Show every line of the data below that includes the word "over".
Data section Start Marker
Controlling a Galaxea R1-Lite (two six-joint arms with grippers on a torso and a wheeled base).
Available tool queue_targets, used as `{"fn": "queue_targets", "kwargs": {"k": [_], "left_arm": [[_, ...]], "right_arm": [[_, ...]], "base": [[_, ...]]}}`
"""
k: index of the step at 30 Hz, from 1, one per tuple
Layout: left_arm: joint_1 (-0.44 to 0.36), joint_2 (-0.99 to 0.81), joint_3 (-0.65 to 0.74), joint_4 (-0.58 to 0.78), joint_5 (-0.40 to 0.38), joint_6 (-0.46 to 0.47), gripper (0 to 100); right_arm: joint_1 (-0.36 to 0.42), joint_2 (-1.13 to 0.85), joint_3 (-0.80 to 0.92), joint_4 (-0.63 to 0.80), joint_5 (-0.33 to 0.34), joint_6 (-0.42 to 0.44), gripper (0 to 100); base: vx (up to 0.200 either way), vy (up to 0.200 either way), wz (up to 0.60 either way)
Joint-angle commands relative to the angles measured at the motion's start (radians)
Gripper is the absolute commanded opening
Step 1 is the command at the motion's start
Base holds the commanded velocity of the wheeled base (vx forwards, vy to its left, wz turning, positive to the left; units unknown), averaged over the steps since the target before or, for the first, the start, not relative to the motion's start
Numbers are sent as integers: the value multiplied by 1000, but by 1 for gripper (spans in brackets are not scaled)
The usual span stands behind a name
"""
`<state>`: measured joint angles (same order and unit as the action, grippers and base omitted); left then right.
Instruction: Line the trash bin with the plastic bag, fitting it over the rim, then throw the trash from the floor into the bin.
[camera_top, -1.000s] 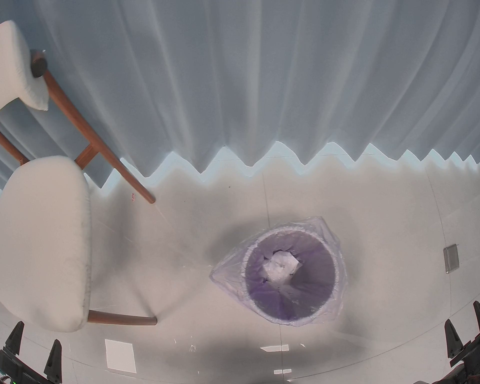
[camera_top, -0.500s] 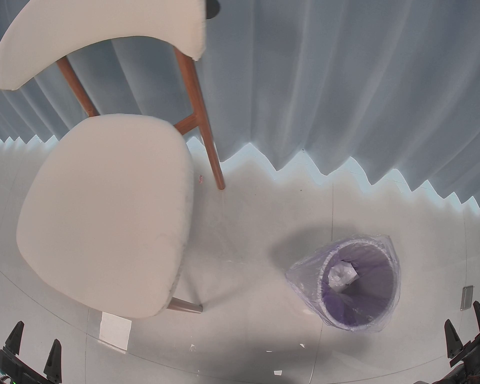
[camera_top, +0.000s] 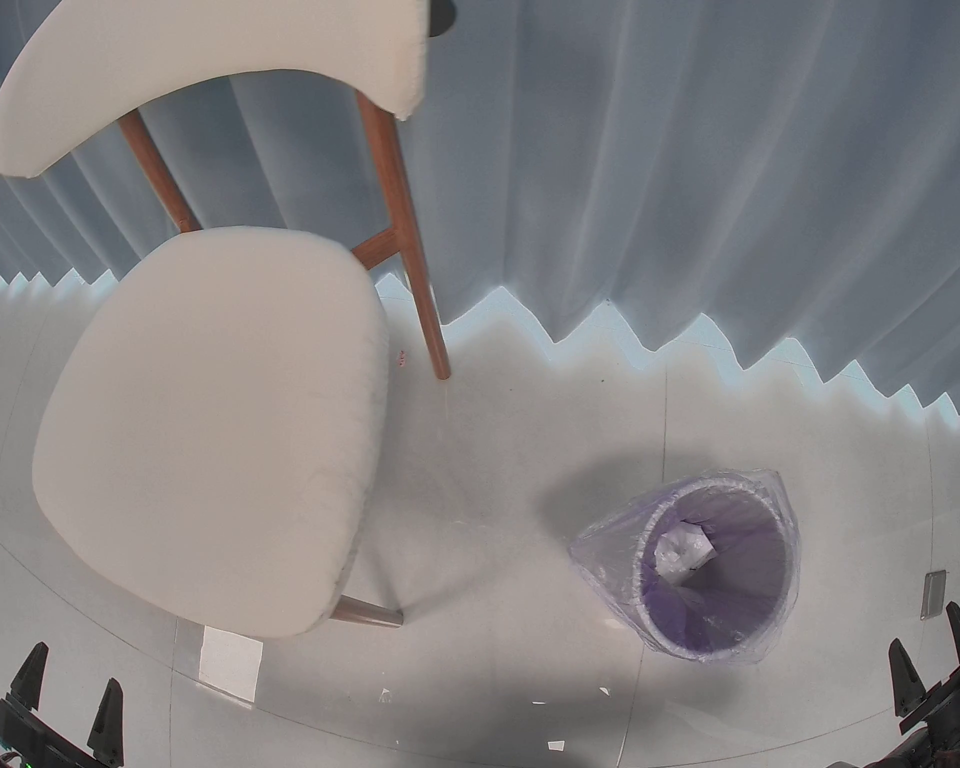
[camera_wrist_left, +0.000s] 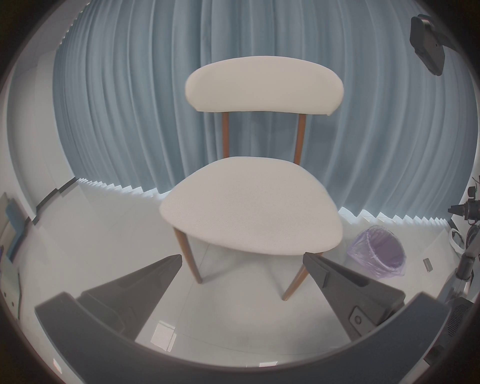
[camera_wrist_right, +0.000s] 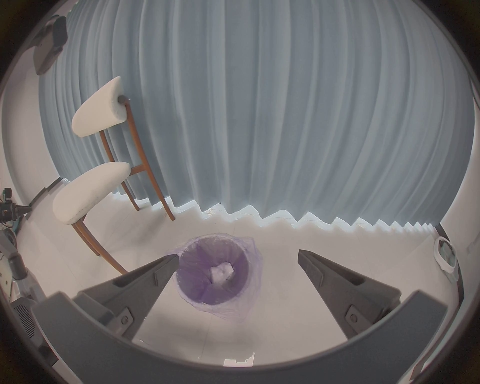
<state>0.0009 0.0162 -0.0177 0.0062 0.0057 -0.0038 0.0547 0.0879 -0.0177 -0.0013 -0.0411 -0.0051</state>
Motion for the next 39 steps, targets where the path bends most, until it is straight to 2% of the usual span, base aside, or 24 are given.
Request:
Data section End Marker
**Response box:**
Base holds the commanded velocity of the wheeled base (vx forwards, vy to its left, wz turning, positive to the left; units unknown), averaged over the steps since the target before or, for the first, the start, not relative to the motion's start
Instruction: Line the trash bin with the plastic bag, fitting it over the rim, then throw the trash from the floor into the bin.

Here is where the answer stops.